DEV Community

SEN LLC
SEN LLC

Posted on

Writing a Safe SQL INSERT Generator Taught Me Why ORMs Exist

Writing a Safe SQL INSERT Generator Taught Me Why ORMs Exist

Every engineer writes a CSV → SQL INSERT script at some point. Usually it's a 20-line fgetcsv loop with string interpolation, and usually it's wrong. I wrote one properly — four dialects, type inference, a prepared-statement escape hatch — and learned more about SQL string literals than I wanted to.
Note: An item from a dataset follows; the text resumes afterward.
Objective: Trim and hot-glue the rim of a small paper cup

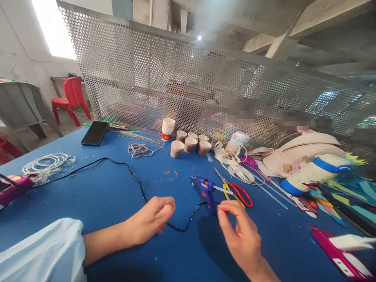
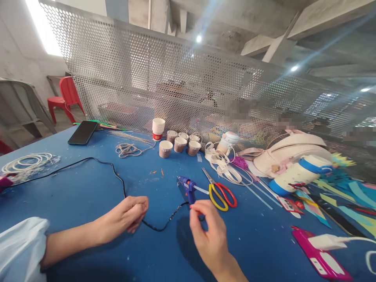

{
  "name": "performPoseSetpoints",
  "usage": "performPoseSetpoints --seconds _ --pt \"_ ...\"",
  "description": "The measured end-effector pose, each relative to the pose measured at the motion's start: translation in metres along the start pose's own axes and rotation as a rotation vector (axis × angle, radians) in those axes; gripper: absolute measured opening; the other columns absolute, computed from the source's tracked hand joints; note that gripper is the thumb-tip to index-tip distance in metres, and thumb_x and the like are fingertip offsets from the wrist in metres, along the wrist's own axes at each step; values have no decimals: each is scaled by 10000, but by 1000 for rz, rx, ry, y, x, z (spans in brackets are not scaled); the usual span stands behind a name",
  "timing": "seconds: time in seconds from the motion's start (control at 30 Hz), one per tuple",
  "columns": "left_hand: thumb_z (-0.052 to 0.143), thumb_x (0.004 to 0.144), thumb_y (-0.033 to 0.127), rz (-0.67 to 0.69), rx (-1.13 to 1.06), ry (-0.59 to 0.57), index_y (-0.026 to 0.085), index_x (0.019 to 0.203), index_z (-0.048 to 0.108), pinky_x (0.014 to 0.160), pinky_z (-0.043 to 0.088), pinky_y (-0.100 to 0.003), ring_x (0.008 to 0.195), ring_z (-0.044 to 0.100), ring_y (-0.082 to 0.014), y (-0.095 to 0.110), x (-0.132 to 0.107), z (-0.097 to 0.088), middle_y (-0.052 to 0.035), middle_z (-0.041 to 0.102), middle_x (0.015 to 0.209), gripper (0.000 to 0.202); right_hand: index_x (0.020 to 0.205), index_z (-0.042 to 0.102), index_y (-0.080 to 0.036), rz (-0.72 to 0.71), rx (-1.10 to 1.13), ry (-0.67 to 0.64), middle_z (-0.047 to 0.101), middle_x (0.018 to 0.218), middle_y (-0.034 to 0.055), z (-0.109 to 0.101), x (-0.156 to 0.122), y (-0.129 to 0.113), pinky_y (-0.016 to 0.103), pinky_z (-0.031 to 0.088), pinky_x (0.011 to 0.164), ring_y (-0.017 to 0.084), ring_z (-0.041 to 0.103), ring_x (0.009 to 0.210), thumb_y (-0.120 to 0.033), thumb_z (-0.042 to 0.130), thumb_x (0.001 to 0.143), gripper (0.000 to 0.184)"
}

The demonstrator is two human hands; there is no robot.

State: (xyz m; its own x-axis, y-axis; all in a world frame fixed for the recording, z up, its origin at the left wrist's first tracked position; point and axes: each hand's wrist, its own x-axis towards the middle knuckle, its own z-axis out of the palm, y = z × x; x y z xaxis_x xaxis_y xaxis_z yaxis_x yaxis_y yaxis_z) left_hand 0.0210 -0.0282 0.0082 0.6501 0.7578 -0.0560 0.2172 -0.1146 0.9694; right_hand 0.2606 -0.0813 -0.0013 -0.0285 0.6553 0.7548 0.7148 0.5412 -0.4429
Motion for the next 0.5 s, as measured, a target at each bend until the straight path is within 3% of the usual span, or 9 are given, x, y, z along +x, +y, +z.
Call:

📦 GitHub: https://github.com/sen-ltd/csv-to-sql

csv-to-sql converting a CSV with an apostrophe in the data to MySQL, Postgres and prepared-statement output

The problem everyone has

You know this week. A PM sends you a CSV in Slack. "Can you get this into the database?" The spreadsheet has 400 rows, nothing that a nightly ETL job would justify, and the data is small enough that you could probably do it by hand if you hated yourself. So you write a quick PHP script.

<?php
$h = fopen('users.csv', 'r');
$headers = fgetcsv($h);
while ($row = fgetcsv($h)) {
    $values = array_map(fn($v) => "'$v'", $row);
    echo "INSERT INTO users VALUES (" . implode(',', $values) . ");\n";
}
Enter fullscreen mode Exit fullscreen mode

Thirty seconds, done. Except:

  • Row 3 is Carol's. Your script emits 'Carol's' — that's invalid SQL, the statement aborts halfway through the file, you have no idea which rows made it in.
  • The ZIP code column starts with 01234. PHP happily (int)-casts it to 1234. Your PM notices a week later.
  • One of the names is Robert'); DROP TABLE users;--. Your PM doesn't notice.

This is the "just a quick script" trap. I decided to stop paying it every few months and build csv-to-sql properly. Four dialects (MySQL, Postgres, SQLite, standard), four modes (plain insert, insert-ignore, upsert, prepared statements), type inference, batch size control, zero runtime dependencies. PHP 8.2, fgetcsv under the hood, 73 unit tests. The whole tool is about 700 lines.

This post is about the three things I got wrong on my first pass, and why I now think the "prepared statement" mode — the escape hatch that forces the caller to do the work — is actually the honest recommendation.

Mistake #1: using \' for single quotes

My first instinct was "MySQL uses \' to escape single quotes, right?"

$escaped = str_replace("'", "\\'", $value);
echo "'$escaped'";
Enter fullscreen mode Exit fullscreen mode

This is wrong in a subtle way. It works most of the time on MySQL. It breaks on:

  • Any Postgres database. Postgres doesn't recognize \' by default — it treats the backslash as a literal character. 'Carol\'s' is parsed as 'Carol\' followed by s', which is a syntax error.
  • SQLite. Same deal — SQLite has no concept of backslash escapes inside string literals.
  • MySQL with sql_mode = NO_BACKSLASH_ESCAPES. This mode is on by default for some managed MySQL instances, and it changes the meaning of \' to "a literal backslash followed by a closing quote." Your previously-safe SQL is now an injection vector.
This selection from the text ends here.